12. The Nervous System Flashcards
How can neuron communication be achieved? where is this communication taking place.
Neurons communication is taking place at the synapses and it’s being achieved when a neurotransmitter chemical crosses the synapse to transmit the signal from one neuron to the next cell. When the action potential reaches an axon terminal, the electrical change opens calcium channels.
Calcium in turn causes the tiny vesicles containing the neurotransmitter chemical to fuse with the axonal membrane and pore-like openings from, releasing the transmitter.
The neurotransmitter molecules diffuse across the synapse and bind to receptors on the membrane of the next neuron.
If enough neurotransmitter is released, the whole series of events described previously will occur, leading to generation of a graded potential and eventually a nerve impulse in the neuron beyond the synapse.
The electrical changes prompted by neurotransmitter binding are very brief because the neurotransmitter is quickly removed from the synapse, either by diffusion by reuptake into the axon terminal or by enzymatic breakdown.
This limits the effect of its nerve impulse to a period shorter that the blink of an eye.
Remember that the transmission of an impulse is an electrochemical event. transmission down the length of the neuron’s membrane is basically electrical but the next neuron is stimulated by a neurotransmitter which is a chemical.
Because each neuron both receives signals from and sends signals to scores of other neurons it carries on “conversations” with many different neurons at the same time.
Describe the organisation of the nervous system
To better understand the organization of the nervous system we will classify its structure (structural classification) and its activities (functional classification).
The structural classification includes all nervous system organs. it has two subdivisions: the central nervous system and the peripheral nervous system.
The central nervous system (cns) consists of the brain and the spinal cord, which occupy the dorsal body cavity and act as a integrating and command centers of the nervous system.
They interpret incoming sensory information and issue instructions based on past experience and current conditions.
The peripheral nervous system (pns) is the part of the nervous system outside the CNS. it consists mainly of the nerves that extend from the brain and the spinal cord.
Spinal nerves carry impulses to and from the spinal cord. cranial nerves carry impulses to and from the brain. both of these nerves serve as communication lines.
They link all parts of the body by carrying impulses from the sensory receptors to the CNS and from the CNS to the appropriate glands or muscles.
The functional classification concerns only PNS structures which are subdivided into: sensory Division and motor division.
The sensory division also called, afferent division, consist of nerves that convey impulses from sensory receptors, located in various parts of the body, to the central nervous system.
Sensory fibers delivering impulses from the skin, skeletal muscles and joints are called somatic sensory fibers.
Those transmitting impulses from the visceral organs are called visceral sensory fibers or visceral afferents. the CNS is constantly informed by the sensory division about events inside and outside the body.
The motor division also called efferent division, carries impulses from the CNS to effector organs muscles and glands.
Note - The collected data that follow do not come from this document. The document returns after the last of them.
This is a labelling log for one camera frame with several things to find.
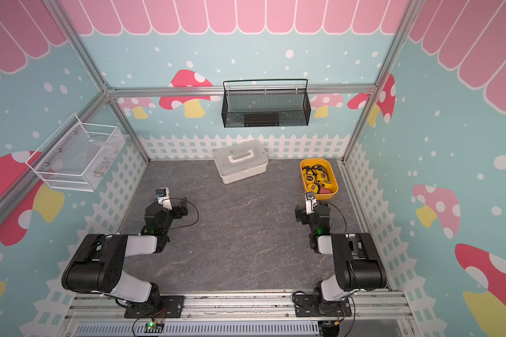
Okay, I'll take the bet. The yellow plastic storage bin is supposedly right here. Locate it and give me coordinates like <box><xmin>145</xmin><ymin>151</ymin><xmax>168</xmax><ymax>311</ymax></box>
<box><xmin>300</xmin><ymin>158</ymin><xmax>339</xmax><ymax>200</ymax></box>

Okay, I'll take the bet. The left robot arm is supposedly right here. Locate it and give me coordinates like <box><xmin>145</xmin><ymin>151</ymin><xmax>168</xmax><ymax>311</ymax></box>
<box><xmin>61</xmin><ymin>197</ymin><xmax>191</xmax><ymax>306</ymax></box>

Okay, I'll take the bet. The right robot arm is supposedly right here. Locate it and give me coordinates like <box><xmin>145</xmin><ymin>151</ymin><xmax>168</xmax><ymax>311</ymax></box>
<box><xmin>295</xmin><ymin>202</ymin><xmax>388</xmax><ymax>303</ymax></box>

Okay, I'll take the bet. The pink object in bin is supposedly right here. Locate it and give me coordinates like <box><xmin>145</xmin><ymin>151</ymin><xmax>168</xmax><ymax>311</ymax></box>
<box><xmin>319</xmin><ymin>188</ymin><xmax>332</xmax><ymax>195</ymax></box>

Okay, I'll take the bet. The white plastic lidded case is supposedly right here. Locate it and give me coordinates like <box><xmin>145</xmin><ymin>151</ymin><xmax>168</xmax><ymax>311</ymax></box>
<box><xmin>214</xmin><ymin>140</ymin><xmax>268</xmax><ymax>184</ymax></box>

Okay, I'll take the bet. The green lit circuit board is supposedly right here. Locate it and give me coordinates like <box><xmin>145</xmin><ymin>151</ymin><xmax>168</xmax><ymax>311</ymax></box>
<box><xmin>143</xmin><ymin>322</ymin><xmax>164</xmax><ymax>334</ymax></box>

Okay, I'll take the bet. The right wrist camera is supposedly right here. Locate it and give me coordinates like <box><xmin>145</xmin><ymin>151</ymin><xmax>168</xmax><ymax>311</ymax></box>
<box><xmin>305</xmin><ymin>192</ymin><xmax>318</xmax><ymax>215</ymax></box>

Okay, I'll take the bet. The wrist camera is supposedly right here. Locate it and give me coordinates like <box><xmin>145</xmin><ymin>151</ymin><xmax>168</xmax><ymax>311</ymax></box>
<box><xmin>305</xmin><ymin>192</ymin><xmax>318</xmax><ymax>215</ymax></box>
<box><xmin>156</xmin><ymin>188</ymin><xmax>172</xmax><ymax>210</ymax></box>

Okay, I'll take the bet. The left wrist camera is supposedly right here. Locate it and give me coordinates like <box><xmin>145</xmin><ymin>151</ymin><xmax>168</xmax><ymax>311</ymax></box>
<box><xmin>156</xmin><ymin>188</ymin><xmax>172</xmax><ymax>210</ymax></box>

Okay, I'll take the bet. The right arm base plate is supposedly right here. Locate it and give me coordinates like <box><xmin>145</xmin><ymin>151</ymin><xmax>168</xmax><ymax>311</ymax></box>
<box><xmin>292</xmin><ymin>293</ymin><xmax>353</xmax><ymax>318</ymax></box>

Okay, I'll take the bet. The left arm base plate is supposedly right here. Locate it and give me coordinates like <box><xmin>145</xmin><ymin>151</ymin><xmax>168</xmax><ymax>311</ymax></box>
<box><xmin>125</xmin><ymin>296</ymin><xmax>185</xmax><ymax>319</ymax></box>

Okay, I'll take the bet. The white wire wall basket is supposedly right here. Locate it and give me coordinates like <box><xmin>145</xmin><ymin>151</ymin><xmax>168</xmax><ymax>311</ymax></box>
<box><xmin>25</xmin><ymin>115</ymin><xmax>126</xmax><ymax>192</ymax></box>

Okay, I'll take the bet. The grey slotted cable duct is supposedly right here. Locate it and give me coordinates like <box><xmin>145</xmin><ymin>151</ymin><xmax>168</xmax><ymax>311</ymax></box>
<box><xmin>68</xmin><ymin>321</ymin><xmax>320</xmax><ymax>336</ymax></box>

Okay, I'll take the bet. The black mesh wall basket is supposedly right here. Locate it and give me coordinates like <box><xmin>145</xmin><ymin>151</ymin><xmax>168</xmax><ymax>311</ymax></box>
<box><xmin>222</xmin><ymin>79</ymin><xmax>311</xmax><ymax>128</ymax></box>

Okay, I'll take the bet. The aluminium mounting rail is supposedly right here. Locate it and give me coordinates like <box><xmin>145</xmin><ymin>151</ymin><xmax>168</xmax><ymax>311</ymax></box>
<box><xmin>64</xmin><ymin>289</ymin><xmax>413</xmax><ymax>322</ymax></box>

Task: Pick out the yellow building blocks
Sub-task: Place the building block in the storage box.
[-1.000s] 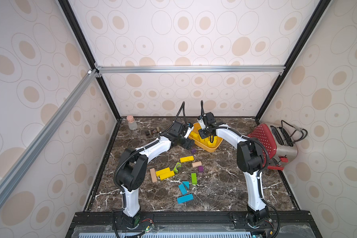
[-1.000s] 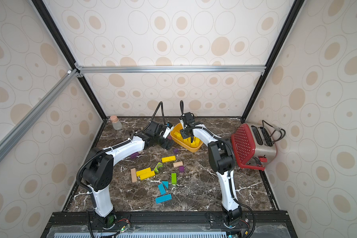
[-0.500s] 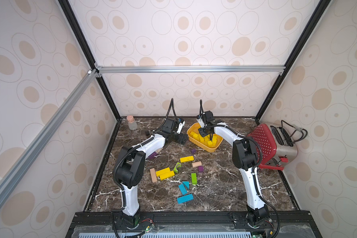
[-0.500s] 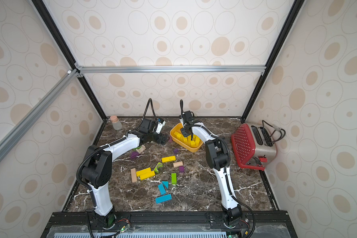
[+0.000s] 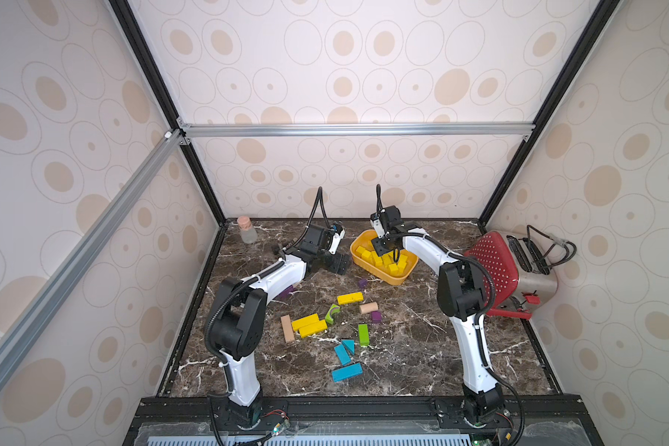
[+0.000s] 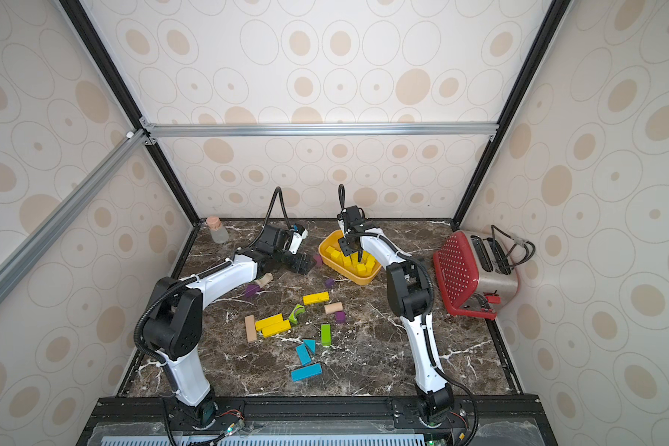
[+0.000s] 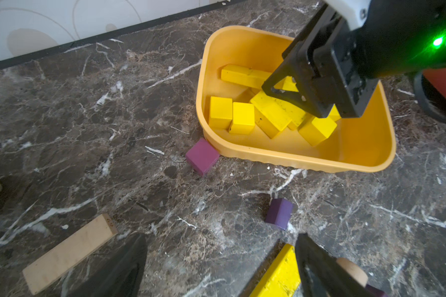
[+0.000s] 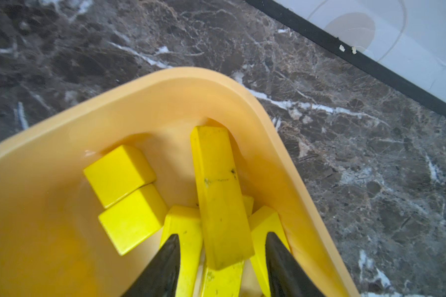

These impulses activate muscles and glands so that they effect a motor response.
The motor division has two subdivision: the somatic nervous system and the autonomic nervous system.
The somatic nervous system allows us to consciously or voluntarily control our skeletal muscles. We usually refer to this subdivision as the voluntary nervous system.
The autonomic nervous system (ANS) regulates events that are automatic or involuntary such as the activity of smooth and cardiac muscles and glands.
It can be divided into two parts: the sympathetic brands and the parasympathetic branch they typically bring about opposite effects. what one stimulates the other inhibits.